Py in synthetic fibers manufacturing in the Southern region

Production and related workers in synthetic fibers manufacturing plants in the South averaged $10.03 an hour in September 1985, according to a study by the Bureau of Labor Statistics1. Virtually all of the 42,292 workers covered by the survey earned between $5 and $14 an hour; the middle 50 percent earned from $8.67 to $11.29. All but 1 percent of the workers were paid time (rather than piece) rates, nearly always under formal plans providing single rates for specific occupations.

The survey covered establishments producing two principal types of synthetic fiber suitable for further manufacture on textile processing machinery: cellulosic fibers, such as rayon and acetate; and other synthetic organic fibers (noncellulosic), such as nylons, acrylics, and polyesters. Manufacturers of cellulosic fibers often produced noncellulosics as a secondary product, but noncellulosic fiber plants generally did not produce cellulosic fibers.

Three-fourths of the cellulosic fiber workers and one-fifth of the noncellulosic workers were in establishments having collective bargaining agreements covering a majority of the production workers. The major union was the Amalgamated Clothing and Textile Workers Union (AFL-CIO).

Eighty-five percent of the workers were employed in plants primarily producing noncellulosic fibers. They averaged $10.41 an hour; the remaining workers, who were in plants primarily producing cellulosic fibers, averaged $7.91 (See table 1.)

Pay levels were also tabulated by type of area, size of establishment, and union status. Surveywide, wages averaged 12 percent higher in metropolitan areas than in non-metropolitan areas ($10.62 compared with $9.50) and in establishments with at least 1,000 employees than in smaller plants ($10.21 compared with $9.10).(2) Plants with fewer than 20 workers were excluded from the study. In establishments in which a majority of the workers were covered by labor-management agreements, the pay averaged $10.21, 2 percent more than the $9.96 recorded in nonunion plants. The higher paying noncellulosic fiber industry accounted for all of the workers in metropolitan areas and four-fifths of those in large plants (at least 1,000 employees), but for less than one-tenth of the unionized workers estimated by the survey.
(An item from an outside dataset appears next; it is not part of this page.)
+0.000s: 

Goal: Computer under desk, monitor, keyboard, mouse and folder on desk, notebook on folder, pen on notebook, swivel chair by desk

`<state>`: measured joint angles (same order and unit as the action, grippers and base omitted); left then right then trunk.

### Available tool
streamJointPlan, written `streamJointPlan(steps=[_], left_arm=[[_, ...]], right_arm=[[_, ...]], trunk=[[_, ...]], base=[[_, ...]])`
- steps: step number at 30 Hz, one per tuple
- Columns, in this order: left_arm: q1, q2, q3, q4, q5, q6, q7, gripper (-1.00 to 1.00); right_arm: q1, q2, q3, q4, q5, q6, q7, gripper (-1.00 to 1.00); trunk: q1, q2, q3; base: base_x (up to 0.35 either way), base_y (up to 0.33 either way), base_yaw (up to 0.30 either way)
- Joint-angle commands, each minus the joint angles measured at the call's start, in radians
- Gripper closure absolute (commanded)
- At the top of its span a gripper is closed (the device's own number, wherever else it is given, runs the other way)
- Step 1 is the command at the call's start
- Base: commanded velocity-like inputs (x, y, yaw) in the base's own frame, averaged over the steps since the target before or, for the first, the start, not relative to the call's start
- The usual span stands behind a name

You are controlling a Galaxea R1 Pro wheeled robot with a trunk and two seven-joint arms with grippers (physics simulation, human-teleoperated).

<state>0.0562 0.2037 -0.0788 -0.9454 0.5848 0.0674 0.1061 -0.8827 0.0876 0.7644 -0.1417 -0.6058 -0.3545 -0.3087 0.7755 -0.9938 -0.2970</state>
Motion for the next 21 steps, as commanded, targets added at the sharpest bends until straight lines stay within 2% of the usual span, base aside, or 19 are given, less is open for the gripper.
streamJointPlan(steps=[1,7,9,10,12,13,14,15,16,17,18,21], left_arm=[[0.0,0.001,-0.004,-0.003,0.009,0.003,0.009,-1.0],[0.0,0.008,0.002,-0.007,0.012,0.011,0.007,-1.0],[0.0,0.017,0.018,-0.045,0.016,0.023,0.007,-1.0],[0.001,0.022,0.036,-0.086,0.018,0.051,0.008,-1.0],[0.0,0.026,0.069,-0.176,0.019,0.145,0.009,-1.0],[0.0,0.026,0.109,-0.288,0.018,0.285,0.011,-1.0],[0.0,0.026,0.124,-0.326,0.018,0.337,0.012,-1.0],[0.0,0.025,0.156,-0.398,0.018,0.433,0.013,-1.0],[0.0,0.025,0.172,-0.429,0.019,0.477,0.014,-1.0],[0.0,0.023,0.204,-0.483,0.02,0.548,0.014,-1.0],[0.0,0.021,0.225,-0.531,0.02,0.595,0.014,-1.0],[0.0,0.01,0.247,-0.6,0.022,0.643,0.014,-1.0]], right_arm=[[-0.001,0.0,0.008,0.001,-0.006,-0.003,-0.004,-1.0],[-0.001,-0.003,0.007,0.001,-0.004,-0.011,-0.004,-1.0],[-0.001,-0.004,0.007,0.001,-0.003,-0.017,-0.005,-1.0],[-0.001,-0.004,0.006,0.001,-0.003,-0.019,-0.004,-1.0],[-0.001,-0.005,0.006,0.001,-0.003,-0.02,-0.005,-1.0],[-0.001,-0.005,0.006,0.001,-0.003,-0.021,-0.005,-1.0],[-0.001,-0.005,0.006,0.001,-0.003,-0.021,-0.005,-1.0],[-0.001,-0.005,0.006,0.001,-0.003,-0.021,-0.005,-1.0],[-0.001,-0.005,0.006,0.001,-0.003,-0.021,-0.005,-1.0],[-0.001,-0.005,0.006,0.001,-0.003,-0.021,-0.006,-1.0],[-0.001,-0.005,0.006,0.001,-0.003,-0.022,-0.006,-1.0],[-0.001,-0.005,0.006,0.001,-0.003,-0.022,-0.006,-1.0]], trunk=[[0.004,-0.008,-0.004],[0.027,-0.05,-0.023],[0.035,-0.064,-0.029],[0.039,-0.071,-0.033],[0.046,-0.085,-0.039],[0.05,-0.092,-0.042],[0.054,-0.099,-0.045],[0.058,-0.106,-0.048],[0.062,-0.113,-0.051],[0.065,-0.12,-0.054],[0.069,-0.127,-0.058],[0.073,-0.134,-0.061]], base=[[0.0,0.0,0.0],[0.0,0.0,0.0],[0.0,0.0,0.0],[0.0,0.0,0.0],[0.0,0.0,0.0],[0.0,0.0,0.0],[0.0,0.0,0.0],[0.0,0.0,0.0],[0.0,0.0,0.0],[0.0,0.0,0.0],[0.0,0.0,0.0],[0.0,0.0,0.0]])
Twenty-seven occupations, accounting for one-half of the cellulosic fiber workers and two-thirds of the noncellulosic fiber workers, were selected to represent the industries' wage structures, workers' skills, and manufacturing operations.

Among cellulosic fiber plants, occupational pay levels ranged from $6.59 an hour for throwers (who twist rayon or acetate yarn) to $9.57 an hour for general maintenance mechanics. Pay levels of other maintenance workers, generally the highest paid occupational group, ranged from $8.04 an hour for machinists to $8.77 an hour for pipefitters. Chemical operators, numerically the largest occupation, averaged $8.03 an hour, compared with $8.68 for spinners using the dry process.

Among noncellulosic fiber plants, average earnings ranged from $7.93 an hour for yarn winders and material handling laborers to $13.06 an hour for general maintenance mechanics. Dry-process spinners, numerically the largest job studied separately in noncellulosic plants, averaged $10.63 an hour, 6 percent more than their counterparts using the wet process ($10.05). Chemical operators averaged $10.96 an hour.

Where comparisons were possible, occupational averages were always higher in noncellulosic fiber manufacturing plants than in cellulosic fiber plants. The average wage advantage for noncellulosic workers ranged from 12 percent for janitors ($7.96, compared with $7.77) to 50 percent for maintenance machinists ($12.03, compared with $8.04).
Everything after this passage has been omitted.